From the first line to the last, repeat the data below exactly.

*** RECORDS FOR PROCESSING ***

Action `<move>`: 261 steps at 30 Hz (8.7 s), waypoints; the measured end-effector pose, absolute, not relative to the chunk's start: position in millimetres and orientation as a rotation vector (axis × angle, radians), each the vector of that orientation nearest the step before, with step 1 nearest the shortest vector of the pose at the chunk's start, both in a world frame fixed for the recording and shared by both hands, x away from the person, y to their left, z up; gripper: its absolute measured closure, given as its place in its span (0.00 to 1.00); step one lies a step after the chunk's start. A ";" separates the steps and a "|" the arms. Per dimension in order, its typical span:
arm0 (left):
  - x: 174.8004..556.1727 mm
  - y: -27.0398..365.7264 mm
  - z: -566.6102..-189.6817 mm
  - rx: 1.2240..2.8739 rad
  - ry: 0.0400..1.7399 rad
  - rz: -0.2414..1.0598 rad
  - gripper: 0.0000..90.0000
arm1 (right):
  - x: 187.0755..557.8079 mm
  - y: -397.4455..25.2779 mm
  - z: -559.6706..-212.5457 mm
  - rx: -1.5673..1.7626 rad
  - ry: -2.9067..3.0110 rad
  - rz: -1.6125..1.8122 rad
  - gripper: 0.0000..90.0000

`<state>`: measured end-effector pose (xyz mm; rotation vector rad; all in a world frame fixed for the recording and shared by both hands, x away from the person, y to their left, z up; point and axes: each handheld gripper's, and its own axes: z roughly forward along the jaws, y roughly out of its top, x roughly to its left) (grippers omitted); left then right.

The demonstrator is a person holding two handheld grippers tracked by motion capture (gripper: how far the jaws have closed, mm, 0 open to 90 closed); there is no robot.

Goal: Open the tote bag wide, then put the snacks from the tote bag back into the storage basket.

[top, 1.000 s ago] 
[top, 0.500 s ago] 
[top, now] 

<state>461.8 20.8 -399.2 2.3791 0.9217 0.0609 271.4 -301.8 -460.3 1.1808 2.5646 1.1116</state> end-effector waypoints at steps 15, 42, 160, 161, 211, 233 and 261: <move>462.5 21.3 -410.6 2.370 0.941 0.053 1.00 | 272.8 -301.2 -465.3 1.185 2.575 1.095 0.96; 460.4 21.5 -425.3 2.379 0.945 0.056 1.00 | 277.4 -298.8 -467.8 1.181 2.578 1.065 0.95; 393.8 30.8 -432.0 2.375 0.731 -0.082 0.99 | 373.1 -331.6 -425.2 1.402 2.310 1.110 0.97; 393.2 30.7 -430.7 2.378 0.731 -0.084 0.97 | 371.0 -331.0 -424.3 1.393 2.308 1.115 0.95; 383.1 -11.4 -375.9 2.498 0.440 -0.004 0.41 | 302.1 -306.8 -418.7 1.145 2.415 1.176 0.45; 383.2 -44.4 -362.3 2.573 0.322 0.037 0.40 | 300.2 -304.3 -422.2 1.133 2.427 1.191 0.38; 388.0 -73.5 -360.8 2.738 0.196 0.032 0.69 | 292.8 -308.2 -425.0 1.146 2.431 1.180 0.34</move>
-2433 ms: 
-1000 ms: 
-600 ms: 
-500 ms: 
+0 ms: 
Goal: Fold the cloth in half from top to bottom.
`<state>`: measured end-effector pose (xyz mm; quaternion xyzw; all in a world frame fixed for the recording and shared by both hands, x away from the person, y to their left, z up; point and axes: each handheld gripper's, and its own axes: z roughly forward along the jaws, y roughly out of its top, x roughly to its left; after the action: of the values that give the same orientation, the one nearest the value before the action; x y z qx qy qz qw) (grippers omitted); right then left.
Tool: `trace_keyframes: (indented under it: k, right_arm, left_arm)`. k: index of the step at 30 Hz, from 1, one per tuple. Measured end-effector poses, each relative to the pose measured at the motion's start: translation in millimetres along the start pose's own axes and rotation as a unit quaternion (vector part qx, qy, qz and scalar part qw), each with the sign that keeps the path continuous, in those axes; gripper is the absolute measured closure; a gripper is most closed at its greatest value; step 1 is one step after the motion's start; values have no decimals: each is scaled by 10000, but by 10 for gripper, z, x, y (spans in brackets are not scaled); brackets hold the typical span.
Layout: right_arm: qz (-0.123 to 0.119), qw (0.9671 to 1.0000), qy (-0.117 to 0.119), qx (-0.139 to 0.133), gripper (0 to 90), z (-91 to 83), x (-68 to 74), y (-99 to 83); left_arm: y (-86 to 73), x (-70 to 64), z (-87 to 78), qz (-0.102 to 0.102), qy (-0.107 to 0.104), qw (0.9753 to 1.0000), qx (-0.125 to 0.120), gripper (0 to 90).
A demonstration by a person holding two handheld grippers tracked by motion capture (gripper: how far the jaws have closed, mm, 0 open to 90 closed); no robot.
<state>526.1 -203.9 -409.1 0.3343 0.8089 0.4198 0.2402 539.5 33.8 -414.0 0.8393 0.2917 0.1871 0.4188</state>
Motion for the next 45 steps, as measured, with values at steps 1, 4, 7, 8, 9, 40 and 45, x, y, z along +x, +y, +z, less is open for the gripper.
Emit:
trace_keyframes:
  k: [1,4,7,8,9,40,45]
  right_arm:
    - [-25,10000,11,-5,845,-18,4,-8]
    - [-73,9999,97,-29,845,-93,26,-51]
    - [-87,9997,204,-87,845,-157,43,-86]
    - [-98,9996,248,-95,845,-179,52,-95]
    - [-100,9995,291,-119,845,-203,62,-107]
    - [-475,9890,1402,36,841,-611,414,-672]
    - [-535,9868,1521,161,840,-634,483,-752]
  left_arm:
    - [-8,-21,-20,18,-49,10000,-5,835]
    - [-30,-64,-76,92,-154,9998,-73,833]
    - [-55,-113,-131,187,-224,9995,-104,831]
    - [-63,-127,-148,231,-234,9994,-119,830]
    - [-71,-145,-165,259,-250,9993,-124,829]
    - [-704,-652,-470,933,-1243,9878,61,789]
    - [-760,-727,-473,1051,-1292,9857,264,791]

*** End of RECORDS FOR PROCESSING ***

» ANSWER TO THIS TASK
Action `<move>`: 261 steps at 30 Hz (8.7 s), waypoints; the measured end-effector pose, absolute, not relative to the chunk's start: position in millimetres and orientation as a rotation vector (axis × angle, radians), each the vector of that orientation nearest the step before, with step 1 nearest the shortest vector of the pose at the chunk's start, both in a world frame fixed for the recording and shared by both hands, x away from the person, y to their left, z up; gripper: its absolute measured closure, given as its place in its span (0.00 to 1.00); step one lies a step after the chunk's start. A ";" separates the steps and a "|" the arms. Per dimension in order, its typical span:
arm0 (left):
  - x: 174.8004..556.1727 mm
  - y: -27.0398..365.7264 mm
  - z: -566.6102..-189.6817 mm
  - rx: 1.2240..2.8739 rad
  - ry: 0.0400..1.7399 rad
  - rz: -0.2414..1.0598 rad
  - gripper: 0.0000..90.0000
arm1 (right):
  - x: 187.0755..557.8079 mm
  - y: -397.4455..25.2779 mm
  - z: -559.6706..-212.5457 mm
  - rx: -1.5673..1.7626 rad
  - ry: -2.9067..3.0110 rad
  - rz: -1.6125..1.8122 rad
  - gripper: 0.0000..90.0000

`<state>`: measured end-effector pose (xyz mm; rotation vector rad; all in a world frame fixed for the recording and shared by both hands, x away from the person, y to their left, z up; point and axes: each handheld gripper's, and its own axes: z roughly forward along the jaws, y roughly out of its top, x roughly to its left) (grippers omitted); left then right.

The demonstrator is a person holding two handheld grippers tracked by motion capture (gripper: how far the jaws have closed, mm, 0 open to 90 closed); there is no robot.

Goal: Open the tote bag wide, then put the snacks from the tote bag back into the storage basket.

[top, 1.000 s ago] 
[top, 0.500 s ago] 
[top, now] 

<state>461.8 20.8 -399.2 2.3791 0.9217 0.0609 271.4 -301.8 -460.3 1.1808 2.5646 1.1116</state> end-effector waypoints at steps 15, 42, 160, 161, 211, 233 and 261: <move>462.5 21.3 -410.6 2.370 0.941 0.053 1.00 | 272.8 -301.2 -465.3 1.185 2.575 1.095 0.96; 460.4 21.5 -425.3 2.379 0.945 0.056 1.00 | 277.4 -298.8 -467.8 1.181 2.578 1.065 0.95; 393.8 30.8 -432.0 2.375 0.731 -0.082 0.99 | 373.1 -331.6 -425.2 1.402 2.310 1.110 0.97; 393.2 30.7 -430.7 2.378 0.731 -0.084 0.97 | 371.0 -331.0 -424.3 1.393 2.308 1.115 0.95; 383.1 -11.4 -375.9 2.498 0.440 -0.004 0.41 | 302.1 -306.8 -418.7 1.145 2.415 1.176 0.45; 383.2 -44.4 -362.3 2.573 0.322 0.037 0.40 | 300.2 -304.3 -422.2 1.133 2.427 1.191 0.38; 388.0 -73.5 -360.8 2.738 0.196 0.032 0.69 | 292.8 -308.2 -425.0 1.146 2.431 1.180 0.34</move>
-2433 ms: 
-1000 ms: 
-600 ms: 
-500 ms: 
+0 ms: 
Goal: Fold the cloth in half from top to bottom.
`<state>`: measured end-effector pose (xyz mm; quaternion xyzw; all in a world frame fixed for the recording and shared by both hands, x away from the person, y to their left, z up; point and axes: each handheld gripper's, and its own axes: z roughly forward along the jaws, y roughly out of its top, x roughly to its left; after the action: of the values that give the same orientation, the one nearest the value before the action; x y z qx qy qz qw) (grippers omitted); right then left.
Tool: `trace_keyframes: (indented under it: k, right_arm, left_arm)`. k: index of the step at 30 Hz, from 1, one per tuple. Measured end-effector poses, each relative to the pose measured at the motion's start: translation in millimetres along the start pose's own axes and rotation as a unit quaternion (vector part qx, qy, qz and scalar part qw), each with the sign that keeps the path continuous, in those axes; gripper is the absolute measured closure; a gripper is most closed at its greatest value; step 1 is one step after the motion's start; values have no decimals: each is scaled by 10000, but by 10 for gripper, z, x, y (spans in brackets are not scaled); brackets hold the typical span.
Layout: right_arm: qz (-0.123 to 0.119), qw (0.9671 to 1.0000), qy (-0.117 to 0.119), qx (-0.139 to 0.133), gripper (0 to 90), z (-91 to 83), x (-68 to 74), y (-99 to 83); left_arm: y (-86 to 73), x (-70 to 64), z (-87 to 78), qz (-0.102 to 0.102), qy (-0.107 to 0.104), qw (0.9753 to 1.0000), qx (-0.125 to 0.120), gripper (0 to 90).
A demonstration by a person holding two handheld grippers tracked by motion capture (gripper: how far the jaws have closed, mm, 0 open to 90 closed); no robot.
<state>526.1 -203.9 -409.1 0.3343 0.8089 0.4198 0.2402 539.5 33.8 -414.0 0.8393 0.2917 0.1871 0.4188</state>
Motion for the next 45 steps, as measured, with values at steps 1, 4, 7, 8, 9, 40 and 45, x, y, z along +x, +y, +z, less is open for the gripper.
Emit:
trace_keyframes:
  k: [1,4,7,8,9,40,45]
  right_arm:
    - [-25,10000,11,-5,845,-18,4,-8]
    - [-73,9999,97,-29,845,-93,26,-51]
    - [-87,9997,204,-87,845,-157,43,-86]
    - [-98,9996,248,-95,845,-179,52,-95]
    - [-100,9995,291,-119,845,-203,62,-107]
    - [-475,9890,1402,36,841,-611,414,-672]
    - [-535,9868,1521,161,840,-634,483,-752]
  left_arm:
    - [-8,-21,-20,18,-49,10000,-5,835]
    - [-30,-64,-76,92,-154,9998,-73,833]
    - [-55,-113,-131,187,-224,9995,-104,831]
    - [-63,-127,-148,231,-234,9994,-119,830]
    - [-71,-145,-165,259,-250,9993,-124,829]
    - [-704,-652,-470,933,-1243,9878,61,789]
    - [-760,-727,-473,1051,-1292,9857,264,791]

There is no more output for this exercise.